Migration paper · Results · Forge silent / assisted / Sumi manual

The three paths

Path	Effort	One-shot LLM cost	Manifest elements
Forge silent `yf migrate --ai-silent`	23 s wall, no human input	$0.0468 · 2224 in / 2672 out	23 (4 region/field + 19 actions)
Forge assisted `yf migrate --ai-assisted`	25 s wall, model self-reports no ambiguities	$0.0473 · 2379 in / 2677 out	23 (identical to silent for this app)
Sumi manual hand-decorated reference	~30 min	--	23 (2 region + 2 field + 19 actions)

Why assisted == silent here. Assisted mode lets the model raise ambiguity questions ("is this 'save' or 'submit'?") before producing the final decoration. The calculator's button labels and inline onclick handlers leave no ambiguity, so the model returns the same JSON as silent. Assisted's value shows up on apps with overlapping action semantics (CRM forms with two save-like buttons, multi-tab dashboards, etc.).

Functional success

All three decorations drive the calc correctly on every task in the suite.

Task	Forge silent	Forge assisted	Sumi manual	Expected
3 + 4 =	7 OK	7 OK	7 OK	7
12 + 15 =	27 OK	27 OK	27 OK	27
7 x 8 =	56 OK	56 OK	56 OK	56
100 / 4 =	25 OK	25 OK	25 OK	25
clear + 2+2+2 =	6 OK	6 OK	6 OK	6

Cost per dispatch

The same driver (Sonnet 4.6) runs each of the 5 tasks against each fixture. Tokens and latency are mean per task; cost is the sum over 5 tasks.

Fixture	Mean tokens in	Mean tokens out	Mean LLM latency	Total cost (5 tasks)
forge-silent	1153	114	2510 ms	$0.02575
forge-assisted	1153	114	2398 ms	$0.02564
sumi-manual	1442	113	2542 ms	$0.03004

Manual costs +17% to drive per task compared to Forge. The delta is the label_i18n payload Sumi attached to every action + field + region. Useful for accessibility, neutral for the model picking a verb -- the model already has the verb name.

Total cost of ownership

One-time decoration plus N dispatches at the per-task rates above. (Decoration cost for manual modeled at $30 = 30 min @ $60/h for a human.)

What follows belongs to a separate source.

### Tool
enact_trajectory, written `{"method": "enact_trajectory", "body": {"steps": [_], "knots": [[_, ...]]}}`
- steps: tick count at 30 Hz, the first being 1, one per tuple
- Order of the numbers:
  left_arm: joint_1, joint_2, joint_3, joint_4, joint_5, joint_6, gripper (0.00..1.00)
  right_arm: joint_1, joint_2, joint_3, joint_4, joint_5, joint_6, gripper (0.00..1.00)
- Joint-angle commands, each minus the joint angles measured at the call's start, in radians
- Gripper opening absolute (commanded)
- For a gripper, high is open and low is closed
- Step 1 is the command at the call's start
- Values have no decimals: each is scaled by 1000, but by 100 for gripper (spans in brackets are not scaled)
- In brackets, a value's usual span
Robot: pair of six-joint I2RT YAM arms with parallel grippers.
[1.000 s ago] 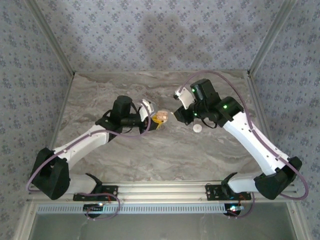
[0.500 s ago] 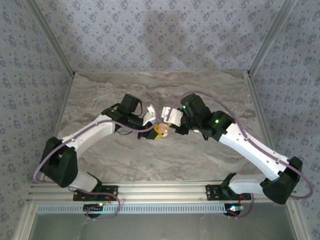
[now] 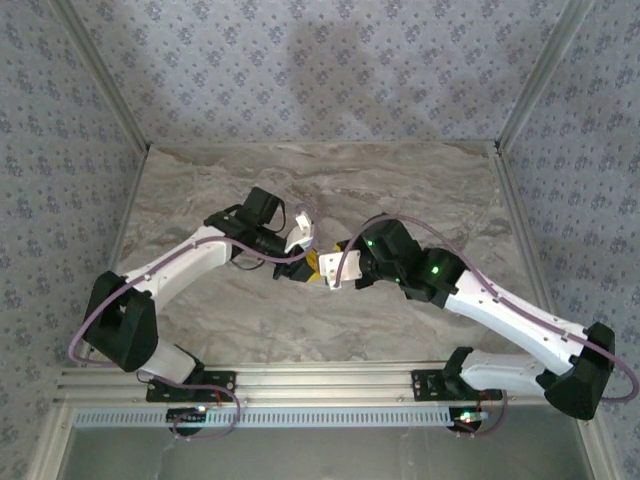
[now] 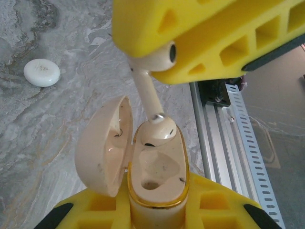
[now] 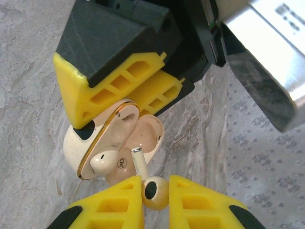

Approach	Decoration	Per task	At N = 100	At N = 10000
Forge silent	$0.0468	$0.00515	$0.56	$51.5
Forge assisted	$0.0473	$0.00513	$0.56	$51.3
Sumi manual	$30.00 (30 min)	$0.00601	$30.60	$90.1

Forge wins on TCO out to the multi-thousand-dispatch range. For the long tail (>50k dispatches in one app), a hybrid wins: have Forge produce the manifest, then trim label_i18n off non-action elements in a one-line post-pass.

Latency

Driver latency (LLM round-trip) is ~2.5 s mean across all three. The decoration call itself (one-shot Claude Sonnet 4.6 with the whole HTML + JS) is ~23 s -- one-off per app, ignorable in TCO. Dispatch latency in-browser is <50 ms per verb (NAC.click_by_verb is essentially DOM .click() + a contract event).

Conclusions

NAC3 migration is cheap. Forge does a clean job for $0.05 and 25 s. The output is drop-in: same UI, plus a JSON manifest the agent reads.
Silent beats manual on operational cost. +17% input tokens for the manual reference is the cost of being thorough on label_i18n. If you're driving the app from an LLM thousands of times, drop the i18n off non-action elements.
Assisted only earns its keep on ambiguous apps. For a calculator, the model has nothing to ask. For a CRM with two save-like buttons, the assisted round saves a bad guess.
Functional parity is the headline. Five tasks, three decoration paths, zero failures -- the model picks the right verb chain from any of the three manifest shapes.